La cosa comenzó a crecer y, en esos años, un tipo llamado Ryan Adams ascendía también en 2002 gracias a Gold (2001) y su tema New York, New York, el famoso del vídeo de las Torres Gemelas. Adams provenía de una banda que luego también apuntaríamos como fue Whiskeytown. Así que el foco se volvió hacia esa combinación de las raíces folk y country con otros elementos del rock'n'oll. Otros pondrían la mirada en el garage, con The White Stripes como abanderados. Pero al final todo volvía a entrar en el mismo saco de lo “alternativo” o “indie”, o en otras palabras los “raros”. Y sí, todo también tenía una gran presencia mediática especializada, con portadas de revistas, artículos de periódicos, etc. Aunque el gran público estaba en otras cosas, como siempre había sido, produciéndose la ya consabida disonancia entre ambos.

Volviendo al americana, aquello comenzó a crecer, pero de forma limitada insistimos, con un Ryan Adams desbocado, que no paraba de publicar discos. Había bandas que se situaban en el mapa como Drive-By Truckers, y descubríamos a The Jayhawks, a Uncle Tupelo o a los ya mencionados.
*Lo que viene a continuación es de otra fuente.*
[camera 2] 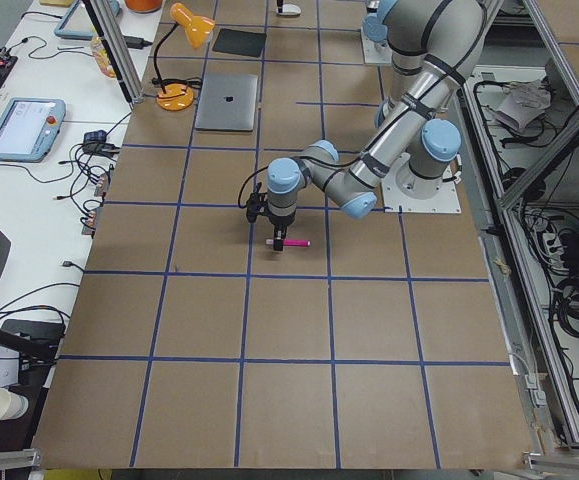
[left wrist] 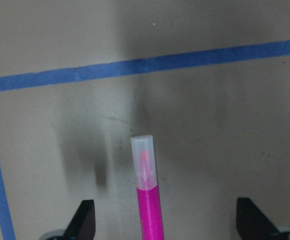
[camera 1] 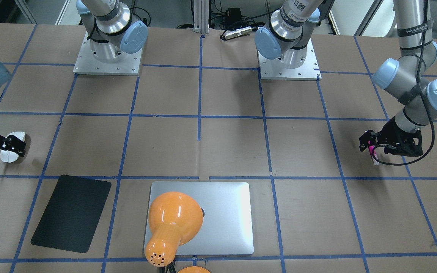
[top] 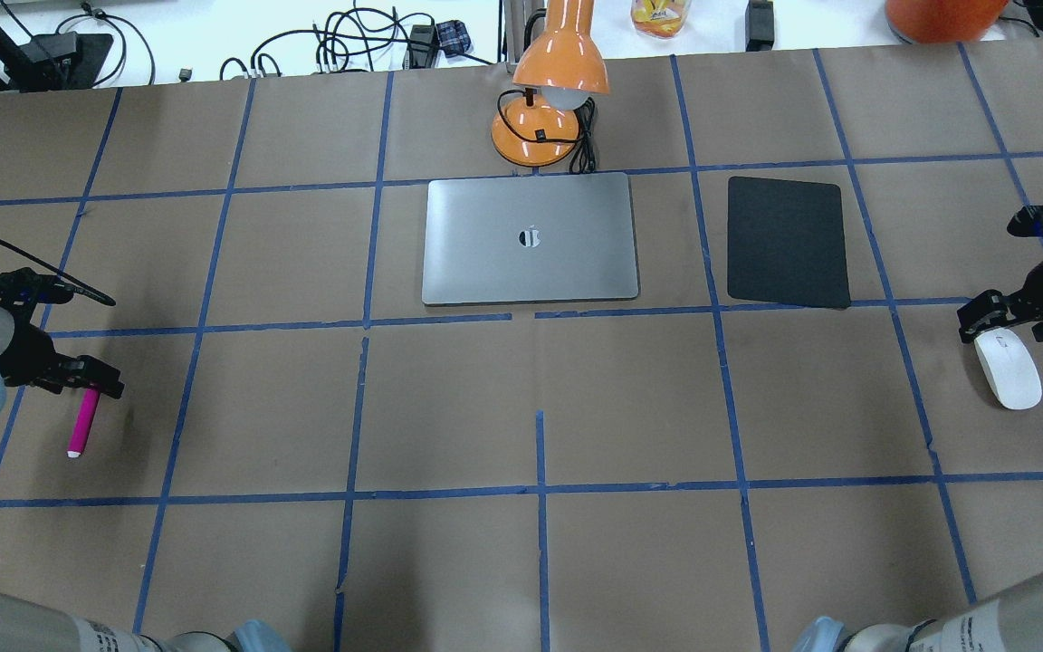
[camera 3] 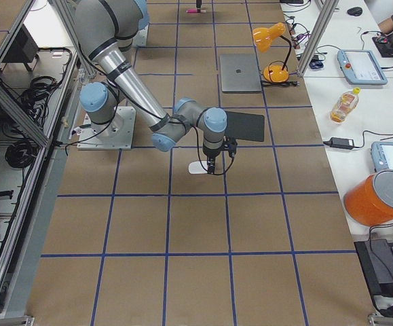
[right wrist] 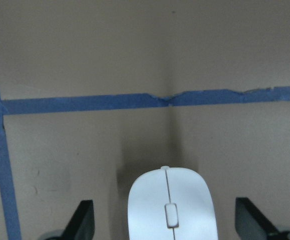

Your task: Place pen and mouse around notebook

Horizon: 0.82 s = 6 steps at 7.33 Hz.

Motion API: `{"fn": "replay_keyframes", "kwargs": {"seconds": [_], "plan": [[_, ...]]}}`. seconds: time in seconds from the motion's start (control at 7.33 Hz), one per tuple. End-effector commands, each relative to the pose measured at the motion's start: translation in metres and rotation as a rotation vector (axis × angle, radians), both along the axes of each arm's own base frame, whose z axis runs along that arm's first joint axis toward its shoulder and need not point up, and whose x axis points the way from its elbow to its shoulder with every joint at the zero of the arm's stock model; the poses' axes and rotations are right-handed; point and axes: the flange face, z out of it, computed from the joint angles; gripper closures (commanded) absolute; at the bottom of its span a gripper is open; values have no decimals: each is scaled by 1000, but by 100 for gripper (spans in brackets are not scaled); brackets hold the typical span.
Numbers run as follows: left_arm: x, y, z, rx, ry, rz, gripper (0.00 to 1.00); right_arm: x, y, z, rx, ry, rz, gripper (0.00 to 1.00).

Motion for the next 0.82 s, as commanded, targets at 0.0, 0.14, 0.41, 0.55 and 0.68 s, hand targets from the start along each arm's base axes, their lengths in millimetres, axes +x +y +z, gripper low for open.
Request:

Whiskeytown. Ahí sí que nos metimos a investigar y a buscar los orígenes de todo esto, comenzando por Gram Parsons, buceando en la discografía de Neil Young, recogiendo a Lucinda Williams, etc. Y aprovechando la ola, fueron saliendo más y más bandas y artistas. En los siguientes años, aparecieron Fleet Foxes, Band Of Horses, Dawes y una larga lista.

Más de una década después de que el americana apareciese como etiqueta, nos queda el hecho de ser una música que sigue vigente y que agarró a un nutrido de personas hacia esos ritmos y sonidos, que como señala Esteban Hernández en El fin de la clase media, pueden representar una vuelta a ciertos modos de comunidad en un mundo arrasado por la posmodernidad. Pocas músicas creo que destilan tanta autenticidad, con todo lo que puede dar lugar este debate, y es precisamente esa autenticidad la que parece atraer a mucha gente. Paradójicamente, algunos de sus signos de identidad, esas barbas, han sido copiadas por el mundo de la moda, hasta convertirse en un icono de lo hipster, aunque creo que a muchas personas que siguen esa tendencia les costaría identificar muchos grupos o canciones de esa etiqueta.

Pero la mayor paradoja del americana es que siempre había estado ahí. Estaba en Dylan, en Young, en Petty, en Springsteen, en REM, en ciertas influencias que se veían incluso en los grupos más duros. Siempre había estado ahí, sembrando ese legado que luego daría lugar a la etiqueta, lo cual puede despertar críticas acerca de lo prefabricado que es todo, de la importancia del mainstream, etc. Como todo es debatible, quedémonos con lo bueno que tuvo ese momento, el situar en el mapa a muchos conjuntos y artistas que, de otra forma, posiblemente no hubiesen tenido esa repercusión. Nos hicimos del americana y ya no lo pudimos dejar.